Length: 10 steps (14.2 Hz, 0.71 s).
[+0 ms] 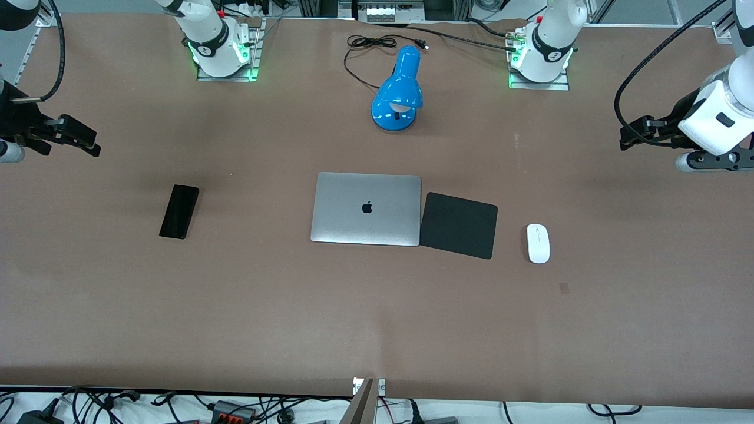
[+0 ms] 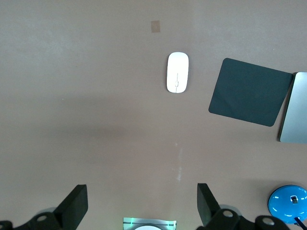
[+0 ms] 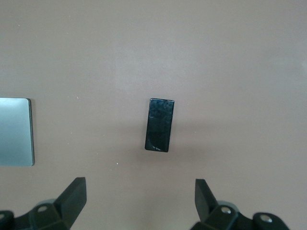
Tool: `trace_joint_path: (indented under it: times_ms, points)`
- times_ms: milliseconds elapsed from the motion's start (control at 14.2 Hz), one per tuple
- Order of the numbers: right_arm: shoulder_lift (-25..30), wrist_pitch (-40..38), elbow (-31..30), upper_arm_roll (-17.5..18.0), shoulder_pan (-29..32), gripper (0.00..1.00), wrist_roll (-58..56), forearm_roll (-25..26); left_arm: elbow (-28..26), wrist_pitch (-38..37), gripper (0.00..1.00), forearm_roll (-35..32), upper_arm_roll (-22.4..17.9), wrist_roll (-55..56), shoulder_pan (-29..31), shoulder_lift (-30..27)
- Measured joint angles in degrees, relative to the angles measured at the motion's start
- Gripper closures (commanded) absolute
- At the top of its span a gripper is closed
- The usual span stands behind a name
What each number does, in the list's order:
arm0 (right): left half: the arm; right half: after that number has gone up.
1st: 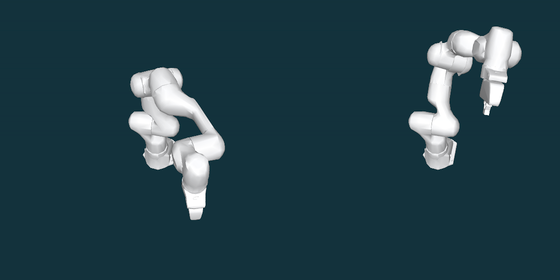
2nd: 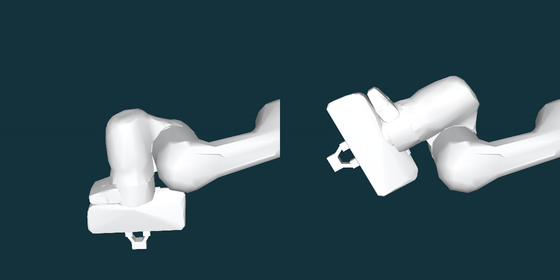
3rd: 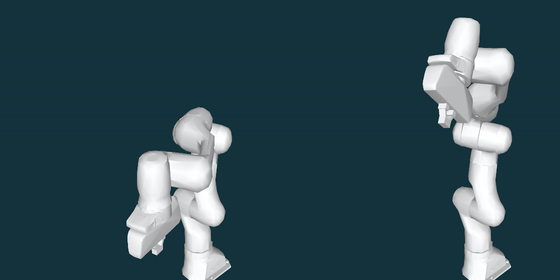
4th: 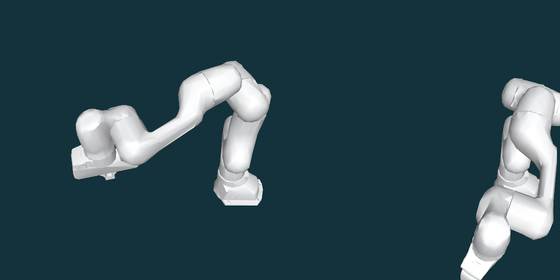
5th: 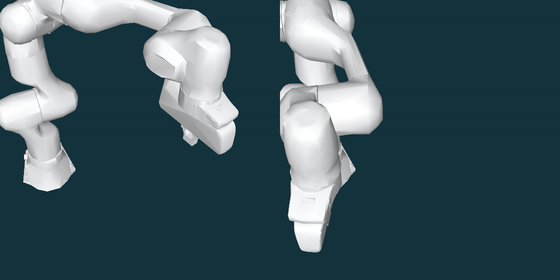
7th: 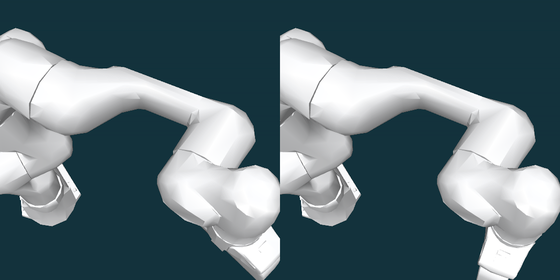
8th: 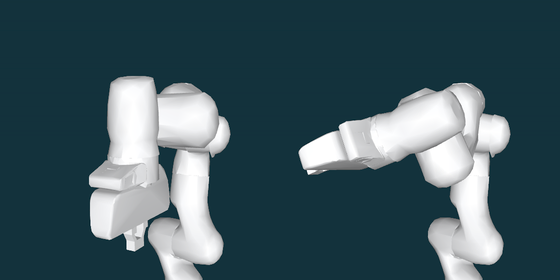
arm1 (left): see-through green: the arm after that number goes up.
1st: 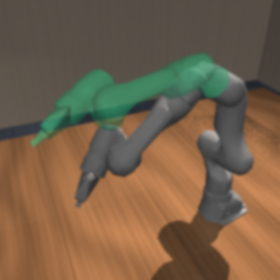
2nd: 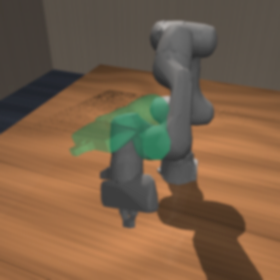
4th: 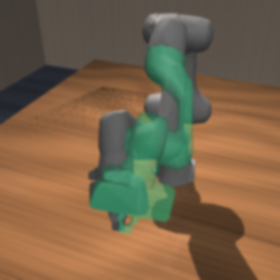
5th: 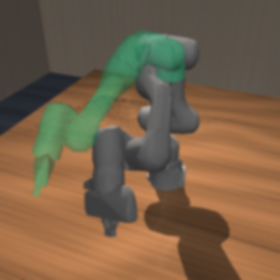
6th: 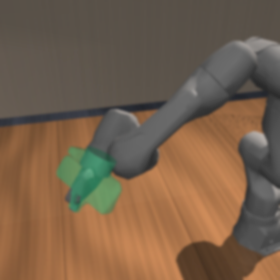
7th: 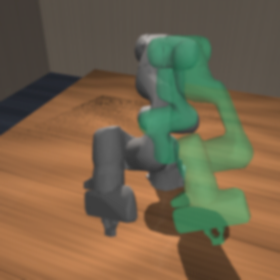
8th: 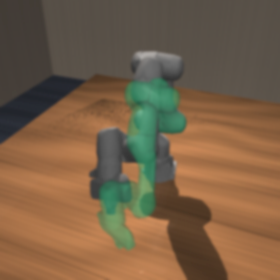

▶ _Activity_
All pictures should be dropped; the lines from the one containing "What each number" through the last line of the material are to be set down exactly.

▶ _Output for this task_
What each number does, in the list's order:
arm0 (right): left half: the arm; right half: after that number has gone up.
1st: 
2nd: 
3rd: 
4th: 
5th: 
7th: 
8th: 
arm1 (left): see-through green: the arm after that number goes up.
1st: 
2nd: 
4th: 
5th: 
6th: 
7th: 
8th: 

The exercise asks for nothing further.